## What you need to do
What you return must be every line from the beginning of the data through the line holding "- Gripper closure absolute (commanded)", unchanged.

▼▼▼

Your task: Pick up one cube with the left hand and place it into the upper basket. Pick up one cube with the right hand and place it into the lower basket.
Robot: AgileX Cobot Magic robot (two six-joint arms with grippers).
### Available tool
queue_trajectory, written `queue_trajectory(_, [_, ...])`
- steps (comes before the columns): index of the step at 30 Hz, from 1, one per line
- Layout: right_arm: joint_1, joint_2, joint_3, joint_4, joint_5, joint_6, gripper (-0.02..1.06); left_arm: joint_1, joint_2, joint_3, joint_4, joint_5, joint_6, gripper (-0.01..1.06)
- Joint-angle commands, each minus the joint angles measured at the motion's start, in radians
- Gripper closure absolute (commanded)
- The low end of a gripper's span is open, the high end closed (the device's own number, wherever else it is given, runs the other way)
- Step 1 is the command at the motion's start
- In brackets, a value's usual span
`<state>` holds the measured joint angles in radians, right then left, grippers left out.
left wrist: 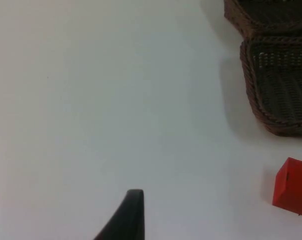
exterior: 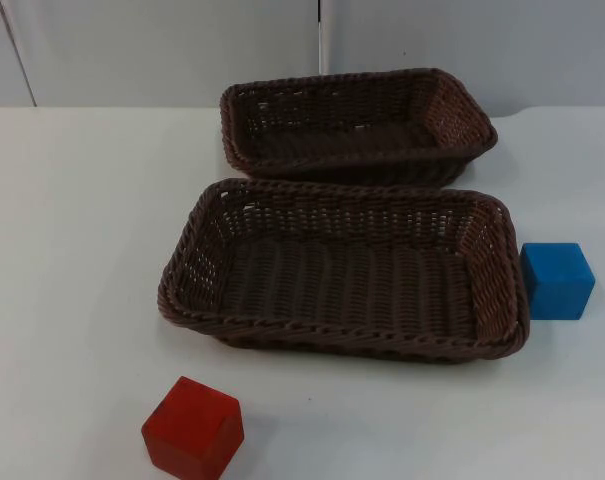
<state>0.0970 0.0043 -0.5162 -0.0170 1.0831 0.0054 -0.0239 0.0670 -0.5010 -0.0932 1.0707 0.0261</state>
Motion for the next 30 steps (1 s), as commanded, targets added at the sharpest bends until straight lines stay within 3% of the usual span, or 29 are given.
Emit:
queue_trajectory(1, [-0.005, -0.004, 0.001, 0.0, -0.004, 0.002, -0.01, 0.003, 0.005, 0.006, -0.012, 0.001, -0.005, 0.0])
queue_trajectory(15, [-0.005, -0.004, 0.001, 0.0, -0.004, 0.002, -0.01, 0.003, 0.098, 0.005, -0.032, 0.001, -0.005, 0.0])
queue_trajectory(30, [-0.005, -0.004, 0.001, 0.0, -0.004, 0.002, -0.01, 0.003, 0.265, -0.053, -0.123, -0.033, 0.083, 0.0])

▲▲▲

## Response to the task
Your task: Pick up one cube with the left hand and place it into the upper basket. Pick up one cube with the right hand and place it into the lower basket.
Robot: AgileX Cobot Magic robot (two six-joint arms with grippers).
### Available tool
queue_trajectory, written `queue_trajectory(_, [_, ...])`
- steps (comes before the columns): index of the step at 30 Hz, from 1, one per line
- Layout: right_arm: joint_1, joint_2, joint_3, joint_4, joint_5, joint_6, gripper (-0.02..1.06); left_arm: joint_1, joint_2, joint_3, joint_4, joint_5, joint_6, gripper (-0.01..1.06)
- Joint-angle commands, each minus the joint angles measured at the motion's start, in radians
- Gripper closure absolute (commanded)

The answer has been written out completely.